En réfléchissant aux traditions qui ont été interrompues entre mon arrière-grand-mère, ma grand-mère et moi, je pense au fait que je n’ai jamais eu la chance d’apprendre auprès de mon arrière-grand-mère Kathleen, dont je porte le nom, ni de l’entendre parler sa langue en raison des effets de la colonisation. Il y a une perte dans cela.
Mais il y a aussi une grande résilience.
Grâce au perlage, j’ai trouvé un moyen de me reconnecter. J’ai trouvé une façon d’honorer mes ancêtres, de célébrer la beauté des terres et des eaux qui ont façonné ma vie et de faire vivre des traditions qui ont failli disparaître.
Je suis reconnaissante de faire partie d’une communauté dynamique d’artistes autochtones qui continuent de transmettre leur savoir, leur créativité et leur culture. Chaque perle que je tiens me rappelle que ces histoires, ces liens et ces traditions sont toujours bien vivants. Ils vivent dans les œuvres que nous créons, dans les enseignements que nous transmettons et dans les générations qui nous ont précédés et celles qui suivront.

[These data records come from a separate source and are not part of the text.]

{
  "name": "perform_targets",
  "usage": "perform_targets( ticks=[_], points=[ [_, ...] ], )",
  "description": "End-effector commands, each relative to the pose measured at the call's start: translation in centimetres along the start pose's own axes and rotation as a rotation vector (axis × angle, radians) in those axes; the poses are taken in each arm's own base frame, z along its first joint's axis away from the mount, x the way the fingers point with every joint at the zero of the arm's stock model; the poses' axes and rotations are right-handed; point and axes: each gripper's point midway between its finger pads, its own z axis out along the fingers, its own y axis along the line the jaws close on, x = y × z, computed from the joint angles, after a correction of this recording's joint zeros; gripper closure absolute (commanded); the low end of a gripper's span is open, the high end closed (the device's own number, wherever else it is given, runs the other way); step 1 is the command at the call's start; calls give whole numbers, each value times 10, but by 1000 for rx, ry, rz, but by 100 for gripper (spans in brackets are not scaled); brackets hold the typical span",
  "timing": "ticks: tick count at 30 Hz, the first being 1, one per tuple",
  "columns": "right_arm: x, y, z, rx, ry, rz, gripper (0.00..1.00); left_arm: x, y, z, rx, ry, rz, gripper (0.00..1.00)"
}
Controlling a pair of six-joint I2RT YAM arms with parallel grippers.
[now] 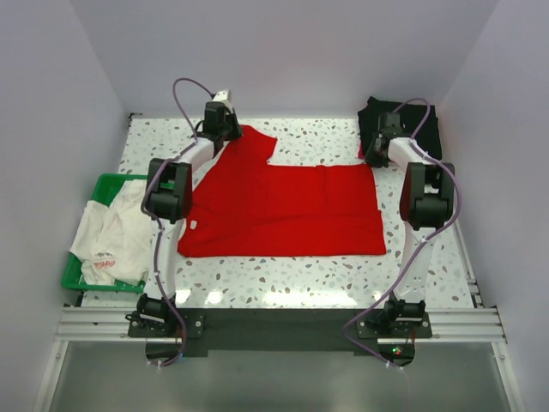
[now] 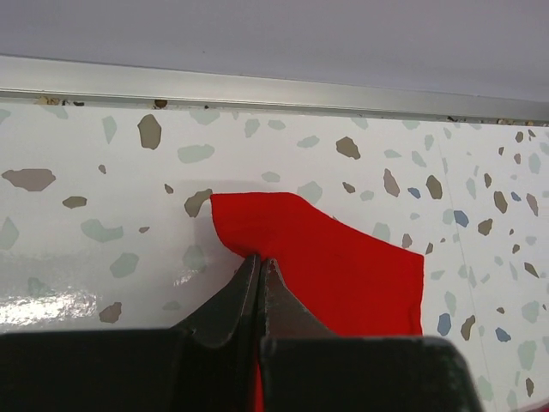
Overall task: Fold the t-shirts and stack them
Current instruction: Fold the tshirt
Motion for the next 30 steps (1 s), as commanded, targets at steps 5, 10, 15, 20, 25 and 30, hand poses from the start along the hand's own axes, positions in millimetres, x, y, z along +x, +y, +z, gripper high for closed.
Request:
perform_targets(
  ticks=[5,10,15,20,25,30],
  points=[
    [-18,7,-13,-21,-36,2,100,-83,-29,-31,75,-160,41,100],
    [-30,6,-25,-32,-75,21,100,-99,-34,-39,89,-186,45,100],
    [-37,2,-36,-52,-114,54,100,-113,-38,-49,98,-207,52,100],
    [-40,-5,-47,-60,-136,85,100,-121,-35,-59,83,-218,55,100],
    [-39,-8,-54,-70,-145,99,100,-120,-32,-65,83,-215,52,100],
    [-38,-8,-64,-77,-153,105,100,-117,-34,-76,93,-210,45,100]
  ],
)
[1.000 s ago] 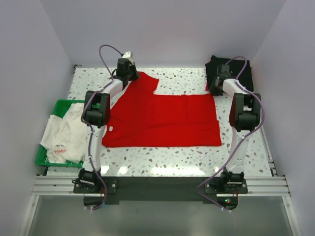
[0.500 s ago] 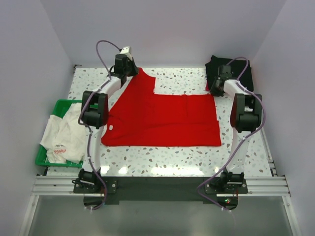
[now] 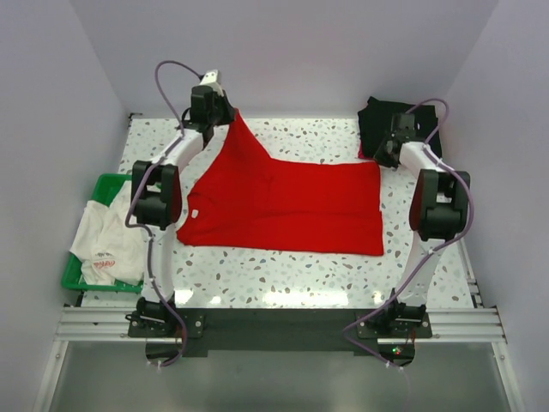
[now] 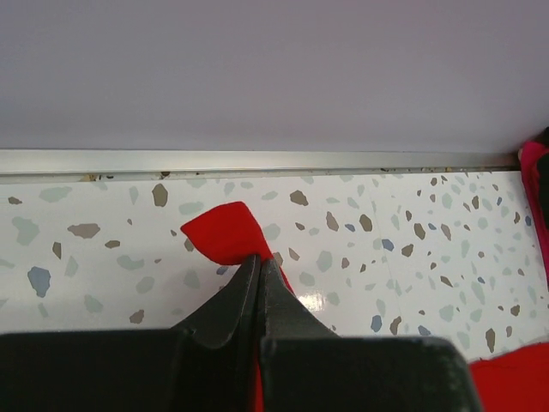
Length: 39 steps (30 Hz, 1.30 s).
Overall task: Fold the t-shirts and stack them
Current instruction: Fold the tshirt
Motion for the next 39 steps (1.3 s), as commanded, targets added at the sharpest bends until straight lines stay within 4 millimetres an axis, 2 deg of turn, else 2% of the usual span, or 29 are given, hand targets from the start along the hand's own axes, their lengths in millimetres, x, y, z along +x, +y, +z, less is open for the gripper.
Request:
perform_targets(
  ticks=[1,4,5,6,7,8,9,10,11,12,13,14,15,16,17,18,19,21,22,23,25,26,27,28,30,31,32,39],
  points=[
    [-19,10,-25,-50,-70,25,100,-47,-16,-25,45,-105,32,100],
    [-15,8,-32,-52,-67,33,100,-36,-14,-33,46,-88,21,100],
    [-13,8,-34,-56,-69,35,100,-44,-18,-42,55,-102,14,100],
    [-12,8,-36,-58,-69,44,100,-32,-15,-45,51,-89,7,100],
    [-8,6,-41,-61,-67,47,100,-29,-15,-50,50,-87,-1,100],
    [-8,7,-43,-66,-74,51,100,-38,-20,-60,56,-109,-8,100],
    [-6,6,-45,-65,-74,64,100,-24,-16,-64,51,-94,-31,100],
    [-2,4,-51,-68,-76,69,100,-32,-20,-75,57,-112,-36,100],
    [0,3,-53,-70,-75,73,100,-30,-20,-80,50,-113,-44,100],
    [1,2,-56,-68,-77,77,100,-19,-16,-84,38,-97,-61,100],
    [8,-2,-56,-57,-64,86,100,-17,-15,-89,35,-98,-64,100],
    [8,-2,-63,-60,-72,89,100,-25,-17,-100,28,-119,-70,100],
    [11,-5,-64,-52,-68,91,100,-13,-12,-105,10,-98,-87,100],
    [16,-8,-69,-41,-64,98,100,-10,-10,-115,-8,-97,-99,100],
    [18,-11,-71,-31,-65,102,100,-18,-13,-120,-6,-116,-97,100],
    [20,-13,-73,-26,-64,111,100,-6,-9,-126,-22,-92,-116,100],
    [28,-16,-74,-20,-50,112,100,-3,-8,-131,-31,-90,-125,100],
    [30,-18,-82,-22,-58,126,100,6,-4,-145,-58,-69,-153,100],
    [39,-22,-82,-13,-42,129,100,4,-5,-154,-65,-75,-165,100],
    [42,-23,-84,-14,-40,129,100,18,0,-159,-88,-50,-190,100],
    [49,-28,-90,-5,-39,138,100,22,2,-172,-106,-49,-212,100],
    [51,-30,-92,-3,-38,138,100,36,7,-176,-126,-23,-235,100],
    [52,-30,-96,-5,-43,137,100,44,10,-181,-142,-5,-247,100],
    [58,-34,-97,2,-35,140,100,42,9,-189,-145,-13,-254,100],
    [62,-35,-100,2,-33,145,100,62,15,-199,-173,26,-280,100],
    [66,-38,-103,4,-34,149,100,59,16,-206,-190,8,-288,100],
    [67,-38,-105,4,-35,152,100,71,23,-211,-220,22,-302,100],
    [81,-50,-113,27,-36,170,100,90,35,-239,-292,27,-336,100]
  ],
)
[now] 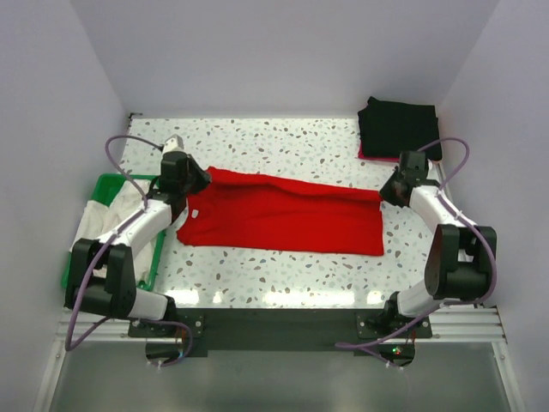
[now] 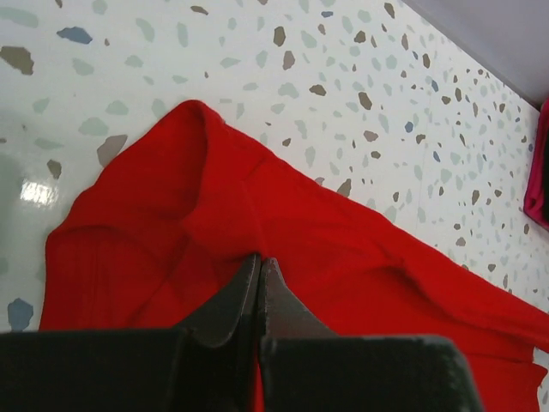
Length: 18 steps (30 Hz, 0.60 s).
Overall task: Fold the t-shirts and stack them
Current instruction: Fold the tshirt
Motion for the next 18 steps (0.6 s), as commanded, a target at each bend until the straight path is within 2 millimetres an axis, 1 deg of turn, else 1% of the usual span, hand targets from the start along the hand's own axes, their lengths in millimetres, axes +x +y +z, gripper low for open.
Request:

Stephanie Hurlburt est membre de la Première Nation crie de Sapotaweyak. Elle vit à Port Moody, en Colombie-Britannique, avec son mari et ses deux filles, sur le territoire ancestral et non cédé de la Première Nation kʷikʷəƛ̓əm (Kwikwetlem), ainsi qu’au sein des territoires partagés des nations səlilwətaɬ (Tsleil-Waututh), xʷməθkʷəy̓əm (Musqueam), Sḵwx̱wú7mesh (Squamish), q̓ic̓əy̓ (Katzie), qʼʷa:n̓ƛʼən̓ (Kwantlen), qiqéyt (Qayqayt) et Stó:lō.